**What this task involves**.
Repeat the records word for word, excluding any picture.

(Task inputs begins)

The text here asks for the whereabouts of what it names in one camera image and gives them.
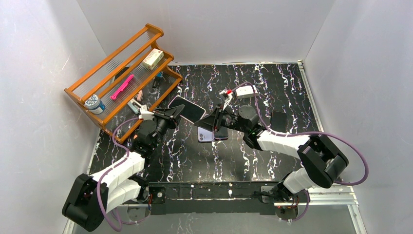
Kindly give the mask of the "purple phone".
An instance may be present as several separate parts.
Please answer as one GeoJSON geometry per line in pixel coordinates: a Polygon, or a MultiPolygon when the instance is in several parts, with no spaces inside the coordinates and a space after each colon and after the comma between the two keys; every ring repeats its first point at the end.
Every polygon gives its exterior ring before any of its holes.
{"type": "Polygon", "coordinates": [[[221,127],[219,130],[214,131],[214,140],[227,140],[228,139],[228,129],[226,127],[221,127]]]}

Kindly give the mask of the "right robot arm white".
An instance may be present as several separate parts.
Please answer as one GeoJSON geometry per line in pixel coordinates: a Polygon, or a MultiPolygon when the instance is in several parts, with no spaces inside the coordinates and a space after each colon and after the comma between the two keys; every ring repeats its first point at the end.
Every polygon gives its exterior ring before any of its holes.
{"type": "Polygon", "coordinates": [[[330,188],[349,161],[328,136],[312,133],[301,136],[273,134],[260,124],[251,105],[243,105],[237,114],[217,105],[213,113],[195,122],[195,126],[211,132],[225,127],[242,132],[243,141],[252,149],[273,151],[300,159],[302,168],[288,173],[269,196],[287,199],[313,187],[330,188]]]}

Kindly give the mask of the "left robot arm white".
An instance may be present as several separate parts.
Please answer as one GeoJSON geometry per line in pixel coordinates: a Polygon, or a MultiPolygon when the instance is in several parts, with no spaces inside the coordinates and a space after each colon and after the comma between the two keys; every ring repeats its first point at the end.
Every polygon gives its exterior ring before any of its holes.
{"type": "Polygon", "coordinates": [[[144,169],[166,131],[177,127],[184,108],[181,104],[149,111],[143,105],[138,117],[142,123],[131,147],[124,147],[125,155],[107,168],[92,175],[79,175],[63,205],[62,215],[89,232],[97,229],[103,220],[115,231],[121,231],[122,222],[113,224],[108,213],[139,197],[144,183],[133,176],[144,169]]]}

(Task inputs ends)

**Answer section**.
The text here asks for the whereabouts of what it names in one camera image and gives them.
Kindly give the mask of the "purple phone".
An instance may be present as several separate parts.
Please answer as one GeoJSON geometry per line in pixel coordinates: a Polygon, or a MultiPolygon when the instance is in several parts, with no spaces inside the coordinates and a space after each colon and after the comma between the two keys; every ring repeats its first point at the end.
Every polygon gives its exterior ring before any of its holes.
{"type": "Polygon", "coordinates": [[[221,127],[219,130],[214,131],[214,140],[227,140],[228,139],[228,129],[226,127],[221,127]]]}

Kindly give the mask of the "right robot arm white".
An instance may be present as several separate parts.
Please answer as one GeoJSON geometry per line in pixel coordinates: a Polygon, or a MultiPolygon when the instance is in several parts, with no spaces inside the coordinates and a space after each colon and after the comma between the two keys; every ring repeats its first point at the end.
Every polygon gives its exterior ring before any of its holes.
{"type": "Polygon", "coordinates": [[[330,188],[349,161],[328,136],[312,133],[301,136],[273,134],[260,124],[251,105],[243,105],[237,114],[217,105],[213,113],[195,122],[195,126],[211,132],[225,127],[242,132],[243,141],[252,149],[273,151],[300,159],[302,168],[288,173],[269,196],[287,199],[313,187],[330,188]]]}

Kindly give the mask of the "left robot arm white".
An instance may be present as several separate parts.
Please answer as one GeoJSON geometry per line in pixel coordinates: a Polygon, or a MultiPolygon when the instance is in several parts, with no spaces inside the coordinates and a space after each colon and after the comma between the two keys; every ring repeats its first point at the end.
Every polygon gives its exterior ring before any of its holes.
{"type": "Polygon", "coordinates": [[[144,169],[166,131],[177,127],[184,108],[181,104],[149,111],[143,105],[138,117],[142,123],[131,147],[124,147],[125,155],[107,168],[92,175],[79,175],[63,205],[62,215],[89,232],[97,229],[103,220],[115,231],[121,231],[122,222],[113,224],[108,213],[139,197],[144,183],[133,176],[144,169]]]}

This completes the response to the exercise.